Casted Aside: The Role of Media in Normalizing Unsafe Uranium Mining Practices in Navajo Nation (Work in Progress)
My name is Nicholas Kenny, I am an undergraduate student from the New Jersey Institute of Technology studying Environmental Justice in Postwar America under Professor Neil Maher. The Navajo Nation is the focus of my environmental justice research for two reasons: their political autonomy and strangely high rate of cancers among its residents. The Navajo’s autonomy as a separate nation within the United States has always sparked a sort of mysticism in my mind. The fact that a tribe with roots spanning thousands of years still exists and maintains political autonomy has always seemed very strange. As a result, I wanted to more thoroughly understand how the Navajo People operate as a sovereign Native-American nation under the eyes of the United States government. In addition, the heightened rate of lung cancer in non-smoking Native Americans came off as bizarre because lung cancer is usually the result of tobacco usage and secondhand smoke. Being from a family predisposed to lung disease, I wanted to discover whether this increased rate is predisposed or if there are injustices at play.
Project Site Description:
This research paper is set in the mid-20th century, during the beginning of the nuclear arms races between the United States and the Soviet Union. The surge of nuclear arms and energy development during this period led to the emergence of many underregulated uranium mines within the Navajo Nation, resulting in widespread uranium contamination and exposure among Navajo residents.
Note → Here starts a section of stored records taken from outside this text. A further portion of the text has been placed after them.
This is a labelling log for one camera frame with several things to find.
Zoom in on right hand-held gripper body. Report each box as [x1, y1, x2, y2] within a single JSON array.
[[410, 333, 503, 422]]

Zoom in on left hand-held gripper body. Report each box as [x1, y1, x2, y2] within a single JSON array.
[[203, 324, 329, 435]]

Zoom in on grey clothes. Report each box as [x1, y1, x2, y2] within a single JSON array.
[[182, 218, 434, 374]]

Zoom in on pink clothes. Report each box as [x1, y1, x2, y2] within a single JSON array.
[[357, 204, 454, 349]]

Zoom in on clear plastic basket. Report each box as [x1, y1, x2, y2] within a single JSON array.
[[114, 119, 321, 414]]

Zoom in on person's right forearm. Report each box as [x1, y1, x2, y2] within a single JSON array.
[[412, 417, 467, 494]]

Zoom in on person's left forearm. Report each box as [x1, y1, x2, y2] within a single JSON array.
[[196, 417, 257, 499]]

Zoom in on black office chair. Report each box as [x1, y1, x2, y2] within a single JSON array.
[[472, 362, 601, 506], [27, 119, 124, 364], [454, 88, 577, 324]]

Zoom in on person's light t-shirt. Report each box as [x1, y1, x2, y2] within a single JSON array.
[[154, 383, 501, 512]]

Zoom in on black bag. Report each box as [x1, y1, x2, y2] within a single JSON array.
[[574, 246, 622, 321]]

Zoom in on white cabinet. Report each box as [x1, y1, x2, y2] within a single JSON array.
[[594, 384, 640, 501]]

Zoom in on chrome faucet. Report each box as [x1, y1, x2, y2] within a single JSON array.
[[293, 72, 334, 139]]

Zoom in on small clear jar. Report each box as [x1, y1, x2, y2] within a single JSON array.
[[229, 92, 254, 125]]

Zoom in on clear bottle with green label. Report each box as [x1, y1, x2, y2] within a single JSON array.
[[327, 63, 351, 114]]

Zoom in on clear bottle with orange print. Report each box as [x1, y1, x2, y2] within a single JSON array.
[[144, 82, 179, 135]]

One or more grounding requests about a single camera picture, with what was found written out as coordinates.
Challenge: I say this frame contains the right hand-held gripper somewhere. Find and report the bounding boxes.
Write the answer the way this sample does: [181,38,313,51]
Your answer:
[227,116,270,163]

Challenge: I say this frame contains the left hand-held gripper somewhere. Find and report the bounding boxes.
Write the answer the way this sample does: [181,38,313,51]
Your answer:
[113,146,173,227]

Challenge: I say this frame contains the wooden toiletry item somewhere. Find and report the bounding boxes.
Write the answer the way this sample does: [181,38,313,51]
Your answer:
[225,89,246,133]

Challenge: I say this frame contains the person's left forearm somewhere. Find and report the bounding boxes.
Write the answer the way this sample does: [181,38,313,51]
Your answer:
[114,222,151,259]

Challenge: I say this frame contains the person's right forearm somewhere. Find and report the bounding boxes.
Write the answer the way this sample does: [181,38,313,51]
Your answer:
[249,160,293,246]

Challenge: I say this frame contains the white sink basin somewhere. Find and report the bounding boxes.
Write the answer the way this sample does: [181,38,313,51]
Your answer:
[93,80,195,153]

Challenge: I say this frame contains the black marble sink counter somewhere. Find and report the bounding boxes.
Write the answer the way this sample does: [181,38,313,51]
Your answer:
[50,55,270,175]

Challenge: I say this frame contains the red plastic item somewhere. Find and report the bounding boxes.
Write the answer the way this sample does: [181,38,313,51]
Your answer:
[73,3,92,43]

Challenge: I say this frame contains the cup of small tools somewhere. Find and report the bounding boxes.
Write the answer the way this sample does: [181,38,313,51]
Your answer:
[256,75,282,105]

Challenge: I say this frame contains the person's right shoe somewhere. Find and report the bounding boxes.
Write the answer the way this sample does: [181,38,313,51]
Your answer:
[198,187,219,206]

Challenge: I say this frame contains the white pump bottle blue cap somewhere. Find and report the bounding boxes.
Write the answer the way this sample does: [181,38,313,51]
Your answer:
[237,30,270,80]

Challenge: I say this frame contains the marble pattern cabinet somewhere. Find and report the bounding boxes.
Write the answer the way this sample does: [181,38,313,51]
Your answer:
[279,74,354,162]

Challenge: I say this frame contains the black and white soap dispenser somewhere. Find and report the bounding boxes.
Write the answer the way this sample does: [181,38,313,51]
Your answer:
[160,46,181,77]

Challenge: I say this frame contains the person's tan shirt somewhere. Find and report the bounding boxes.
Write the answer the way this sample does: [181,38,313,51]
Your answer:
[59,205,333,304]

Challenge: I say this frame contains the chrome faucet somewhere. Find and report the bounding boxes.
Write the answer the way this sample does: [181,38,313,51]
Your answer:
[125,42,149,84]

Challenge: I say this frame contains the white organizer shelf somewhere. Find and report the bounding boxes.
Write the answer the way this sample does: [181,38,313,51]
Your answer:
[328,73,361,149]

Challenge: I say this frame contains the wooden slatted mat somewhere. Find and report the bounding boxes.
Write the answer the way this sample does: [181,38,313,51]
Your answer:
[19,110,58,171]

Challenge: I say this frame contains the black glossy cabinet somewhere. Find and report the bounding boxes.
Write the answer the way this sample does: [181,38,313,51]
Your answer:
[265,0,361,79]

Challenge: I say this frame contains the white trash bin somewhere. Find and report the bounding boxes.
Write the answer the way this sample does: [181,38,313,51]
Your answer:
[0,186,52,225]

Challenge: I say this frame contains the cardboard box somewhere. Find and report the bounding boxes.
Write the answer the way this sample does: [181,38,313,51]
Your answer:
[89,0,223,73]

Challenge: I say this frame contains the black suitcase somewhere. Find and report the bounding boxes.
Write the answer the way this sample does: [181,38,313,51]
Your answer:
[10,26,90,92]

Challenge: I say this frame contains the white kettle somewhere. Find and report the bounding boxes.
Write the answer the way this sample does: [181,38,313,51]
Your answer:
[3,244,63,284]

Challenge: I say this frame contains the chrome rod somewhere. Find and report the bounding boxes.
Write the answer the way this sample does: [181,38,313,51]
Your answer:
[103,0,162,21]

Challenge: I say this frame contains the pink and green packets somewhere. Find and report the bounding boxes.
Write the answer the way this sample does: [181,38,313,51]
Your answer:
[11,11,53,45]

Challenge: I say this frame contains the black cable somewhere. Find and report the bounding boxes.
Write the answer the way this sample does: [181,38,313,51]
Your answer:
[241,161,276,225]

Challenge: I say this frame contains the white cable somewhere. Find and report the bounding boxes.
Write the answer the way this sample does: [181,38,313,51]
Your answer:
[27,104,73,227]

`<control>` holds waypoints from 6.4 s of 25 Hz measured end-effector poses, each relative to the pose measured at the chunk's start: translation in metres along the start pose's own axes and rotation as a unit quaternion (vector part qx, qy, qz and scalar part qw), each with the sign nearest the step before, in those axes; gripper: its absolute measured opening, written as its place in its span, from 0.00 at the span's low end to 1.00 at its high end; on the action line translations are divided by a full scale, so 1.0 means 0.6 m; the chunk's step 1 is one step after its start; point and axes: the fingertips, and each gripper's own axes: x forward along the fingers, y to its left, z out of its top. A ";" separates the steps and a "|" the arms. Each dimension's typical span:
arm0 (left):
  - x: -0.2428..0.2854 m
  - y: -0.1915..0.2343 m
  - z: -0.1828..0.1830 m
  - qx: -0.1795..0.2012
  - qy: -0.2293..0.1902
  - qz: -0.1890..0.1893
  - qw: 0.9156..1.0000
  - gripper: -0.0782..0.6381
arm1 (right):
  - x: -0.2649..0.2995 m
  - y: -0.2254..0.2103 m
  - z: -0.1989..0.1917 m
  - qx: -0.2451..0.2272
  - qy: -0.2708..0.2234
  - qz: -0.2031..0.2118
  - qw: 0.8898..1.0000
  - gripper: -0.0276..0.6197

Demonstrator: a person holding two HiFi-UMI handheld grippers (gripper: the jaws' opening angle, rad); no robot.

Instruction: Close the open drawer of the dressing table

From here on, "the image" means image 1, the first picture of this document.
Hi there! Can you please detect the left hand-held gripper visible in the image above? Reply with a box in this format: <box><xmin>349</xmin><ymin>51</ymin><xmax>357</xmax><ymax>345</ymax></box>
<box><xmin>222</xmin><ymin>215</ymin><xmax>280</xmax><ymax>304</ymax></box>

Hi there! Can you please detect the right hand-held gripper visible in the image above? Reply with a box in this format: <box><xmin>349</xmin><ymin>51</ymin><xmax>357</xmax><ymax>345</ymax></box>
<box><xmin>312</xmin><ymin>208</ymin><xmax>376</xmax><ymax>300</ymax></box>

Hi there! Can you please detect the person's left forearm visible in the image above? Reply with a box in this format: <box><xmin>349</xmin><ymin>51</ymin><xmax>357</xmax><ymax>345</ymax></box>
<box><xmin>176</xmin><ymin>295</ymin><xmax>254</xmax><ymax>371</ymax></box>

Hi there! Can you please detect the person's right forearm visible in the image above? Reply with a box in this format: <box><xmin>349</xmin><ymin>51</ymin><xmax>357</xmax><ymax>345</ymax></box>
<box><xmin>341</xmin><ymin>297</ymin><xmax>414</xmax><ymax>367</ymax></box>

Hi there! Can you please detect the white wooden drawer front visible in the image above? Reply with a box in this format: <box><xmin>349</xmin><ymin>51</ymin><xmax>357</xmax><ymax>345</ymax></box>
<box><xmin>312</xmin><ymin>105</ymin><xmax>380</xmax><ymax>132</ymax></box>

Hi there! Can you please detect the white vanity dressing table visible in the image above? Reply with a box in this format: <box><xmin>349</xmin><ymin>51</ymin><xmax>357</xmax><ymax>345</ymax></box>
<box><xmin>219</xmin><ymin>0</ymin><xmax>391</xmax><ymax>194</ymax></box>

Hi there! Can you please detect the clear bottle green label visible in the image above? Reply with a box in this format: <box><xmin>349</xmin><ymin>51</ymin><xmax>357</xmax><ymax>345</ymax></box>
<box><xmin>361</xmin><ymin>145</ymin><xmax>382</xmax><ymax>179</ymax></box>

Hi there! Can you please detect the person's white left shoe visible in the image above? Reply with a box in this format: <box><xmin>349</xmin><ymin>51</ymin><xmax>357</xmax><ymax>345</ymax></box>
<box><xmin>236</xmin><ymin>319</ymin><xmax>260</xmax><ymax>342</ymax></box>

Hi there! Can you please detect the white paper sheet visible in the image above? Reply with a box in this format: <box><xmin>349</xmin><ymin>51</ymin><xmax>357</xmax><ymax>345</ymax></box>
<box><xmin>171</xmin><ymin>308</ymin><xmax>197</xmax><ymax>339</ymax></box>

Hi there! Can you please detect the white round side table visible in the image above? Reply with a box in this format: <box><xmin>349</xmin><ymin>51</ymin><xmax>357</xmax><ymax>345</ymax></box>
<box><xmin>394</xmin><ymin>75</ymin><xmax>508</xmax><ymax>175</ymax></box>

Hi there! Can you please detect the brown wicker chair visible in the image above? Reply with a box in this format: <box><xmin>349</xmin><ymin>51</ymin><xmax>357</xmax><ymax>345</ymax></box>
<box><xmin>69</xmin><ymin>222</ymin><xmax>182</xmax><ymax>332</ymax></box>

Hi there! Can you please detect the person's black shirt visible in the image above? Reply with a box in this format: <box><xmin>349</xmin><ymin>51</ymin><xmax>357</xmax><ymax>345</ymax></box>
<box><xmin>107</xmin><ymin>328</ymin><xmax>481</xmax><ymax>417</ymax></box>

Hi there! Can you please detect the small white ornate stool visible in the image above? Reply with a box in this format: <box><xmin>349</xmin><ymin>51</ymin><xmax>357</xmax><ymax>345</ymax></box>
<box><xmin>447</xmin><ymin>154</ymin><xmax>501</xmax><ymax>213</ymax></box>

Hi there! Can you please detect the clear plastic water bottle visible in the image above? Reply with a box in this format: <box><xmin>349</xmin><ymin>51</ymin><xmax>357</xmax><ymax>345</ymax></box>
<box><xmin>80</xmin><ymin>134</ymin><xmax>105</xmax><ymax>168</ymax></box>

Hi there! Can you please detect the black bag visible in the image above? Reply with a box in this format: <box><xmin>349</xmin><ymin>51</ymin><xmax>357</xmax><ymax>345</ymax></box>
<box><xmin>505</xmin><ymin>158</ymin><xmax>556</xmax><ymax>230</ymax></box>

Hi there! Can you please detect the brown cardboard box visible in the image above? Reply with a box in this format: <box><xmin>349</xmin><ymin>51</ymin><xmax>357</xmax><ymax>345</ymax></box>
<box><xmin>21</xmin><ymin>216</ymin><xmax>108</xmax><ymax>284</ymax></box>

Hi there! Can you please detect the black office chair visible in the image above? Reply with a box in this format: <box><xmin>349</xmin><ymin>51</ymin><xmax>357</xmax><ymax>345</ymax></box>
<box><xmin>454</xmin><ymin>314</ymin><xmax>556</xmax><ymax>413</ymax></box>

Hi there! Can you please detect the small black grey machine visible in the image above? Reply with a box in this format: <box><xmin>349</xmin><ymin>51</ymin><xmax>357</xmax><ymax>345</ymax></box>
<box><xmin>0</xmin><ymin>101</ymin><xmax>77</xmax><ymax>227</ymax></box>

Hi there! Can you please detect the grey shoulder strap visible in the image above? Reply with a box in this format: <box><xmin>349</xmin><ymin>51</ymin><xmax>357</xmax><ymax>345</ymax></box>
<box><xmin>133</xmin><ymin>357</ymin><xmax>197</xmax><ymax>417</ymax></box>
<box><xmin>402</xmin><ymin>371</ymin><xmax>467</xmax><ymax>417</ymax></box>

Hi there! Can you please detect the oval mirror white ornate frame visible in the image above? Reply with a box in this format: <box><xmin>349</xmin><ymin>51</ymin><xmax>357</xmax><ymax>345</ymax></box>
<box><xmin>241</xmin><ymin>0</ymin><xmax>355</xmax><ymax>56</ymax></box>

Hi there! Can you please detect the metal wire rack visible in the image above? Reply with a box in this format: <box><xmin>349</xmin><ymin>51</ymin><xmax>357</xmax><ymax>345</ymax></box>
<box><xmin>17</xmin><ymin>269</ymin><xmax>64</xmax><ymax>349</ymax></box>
This paper aims to analyze the relationship between 20th century media on Navajo Nation uranium mines and uranium mining regulation. I want to find out how media shaped the public perception of the Navajo Tribe and possibly normalized the consequences of uranium mining among the residents of Navajo Nation. Hopefully, this analysis will help my readers understand the ability of media in advancing an entity’s particular goal, and help them relate to the pleas of Native Americans disproportionately impacted by the consequences of uranium mining due to the lack of proper regulatory policies. Furthermore, readers should better understand the necessity of environmental regulation as a result and, if possible, attempt to prevent avoidable environmental accidents of a similar nature in the future.